# <font color=Blue>Databricks</font>

- Azure Databricks is a popular cloud-based data analytics service offered by Microsoft Azure
- It allows you to perform data analytics on huge amounts of data on Azure
- Azure Databricks cluster uses Spark Standalone cluster
- Control pane holds metadata information like, databricks web app, notebooks, jobs & queris, cluster manager
- Compute pane holds data, Vnet, cluster

![databricks](./Databricks.png)

## 1) Databricks Cluster

* Cluster is a set of computation resources and configurations to run your workloads
* There are 2 types of cluster
     - All purpose Cluster
     - Job Cluster

### 1.1) All Purpose Cluster

* To interactively run the commands in your notebook
* Multiple users can share such clusters to do collaborative interactive analysis
* You can terminate, restart, attach, detach these clusters to multiple notebooks
* You can choose:
    * Multi-Node cluster: Driver and executor nodes will be on seperate machine
    * Single Node Cluster: Only there will be a single Driver with single machine

### 1.2) Job Cluster

* To run the job that you can run as a automated workflows
* It runs a new job cluster and terminate the cluster automatically when the job is complete
* You cannot restart a job cluster

## 2) DBUtils

* Databricks provides set of utilities to efficiently interact with your notebook. The most commanly used DBUtils are
    * File system Utilities
    * Widget Utilities
    * Notebook Utilities

dbutils.widgets.text(name='text_name', defaultvalue='', label='Text Label')

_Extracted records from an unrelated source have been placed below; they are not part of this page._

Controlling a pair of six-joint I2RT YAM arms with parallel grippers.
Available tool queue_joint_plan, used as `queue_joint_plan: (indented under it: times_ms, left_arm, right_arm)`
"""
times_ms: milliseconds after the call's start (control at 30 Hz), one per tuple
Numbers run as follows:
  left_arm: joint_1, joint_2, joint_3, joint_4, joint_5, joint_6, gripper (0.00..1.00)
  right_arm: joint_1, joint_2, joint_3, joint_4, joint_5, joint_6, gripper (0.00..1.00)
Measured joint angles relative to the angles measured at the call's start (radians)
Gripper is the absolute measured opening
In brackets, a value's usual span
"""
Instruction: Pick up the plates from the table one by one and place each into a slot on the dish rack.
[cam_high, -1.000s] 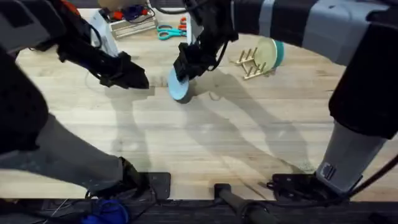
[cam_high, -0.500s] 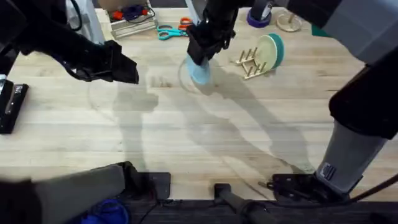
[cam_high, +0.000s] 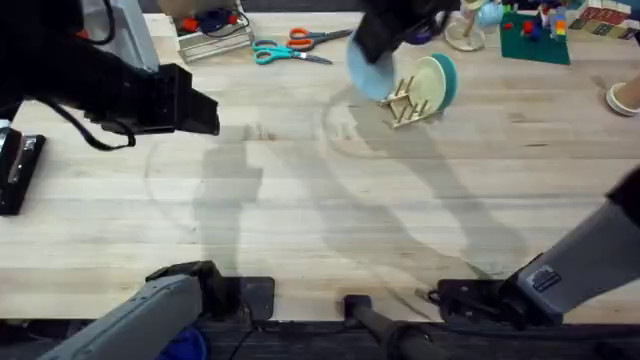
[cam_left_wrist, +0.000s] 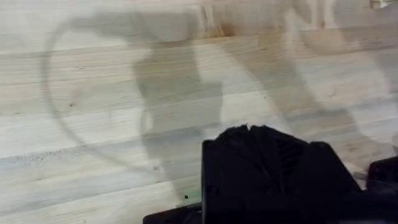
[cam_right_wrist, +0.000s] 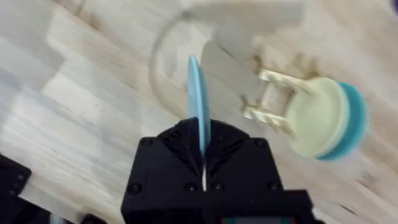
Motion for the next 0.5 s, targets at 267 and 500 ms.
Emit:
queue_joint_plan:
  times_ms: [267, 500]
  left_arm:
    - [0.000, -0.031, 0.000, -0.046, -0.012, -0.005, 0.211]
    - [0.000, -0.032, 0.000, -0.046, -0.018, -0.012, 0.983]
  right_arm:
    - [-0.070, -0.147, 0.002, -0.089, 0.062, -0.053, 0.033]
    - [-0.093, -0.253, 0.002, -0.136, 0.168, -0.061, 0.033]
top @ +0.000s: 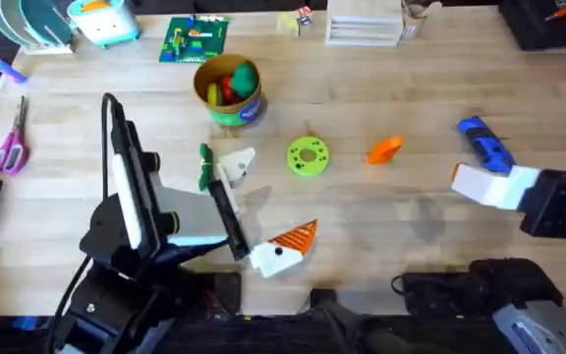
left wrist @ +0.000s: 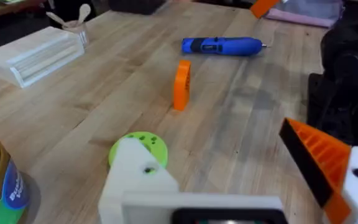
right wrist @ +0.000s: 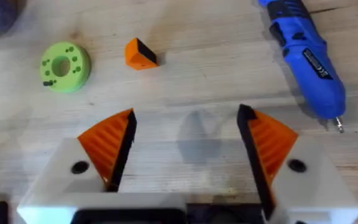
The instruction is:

res = dbutils.widgets.get(text_name')

# <font color=Blue>Delta Lake</font>

## Drawbacks of ADLS

1. No ACID properties
2. Job failures leads to inconsistent data
3. Simultaneous write on same folder brings incorrect results
4. No schema enforcement
5. No support for updates (update & delete)
6. No support for versioning
7. Data quality issues

## 1) What is Delta Lake

* Open source storage framework that brings reliability to data lakes
* Brings **transactional** capabilities to data lakes
* Runs on top of your existing data lake and support **parquet**
* Enables **LakeHouse** architecture
* Using **Delta Lake** we can implement LakeHouse architecture

abfss://container@storage_account.dfs.core.windows.net/folder

### Read CSV from ADLS 

In [None]:
from pyspark.sql.types import StructType, StructField, StringType, IntegerType, DateType

schema_1 = StructType([StructField("emp_name", StringType()),
                       StructField("emp_id", IntegerType()),
                       StrcutField("gender", StringType())    
                    ])

df = (spark.read.format("csv").option("header", "true") \
                            .schema(schema_1)
                            .load("abfss://container@adlsstorage.dfs.core.windows.net/folder/*.csv"))

### Write to parquet

df.write.format("parquet") \
        .mode("overwrite") \
        .save("abfss://container@storage.dfs.core.windows.net/folder/")

### Reading parquet file

df_1 = spark.read.format("parquet") \
                .load("abfss://container@storage.dfs.core.windows.net/folder/")

## 2) Create Delta Lake

df.write.format("delta") \
        .mode("overwrite") \
        .save("abfss://container@storage.dfs.core.windows.net/folder/")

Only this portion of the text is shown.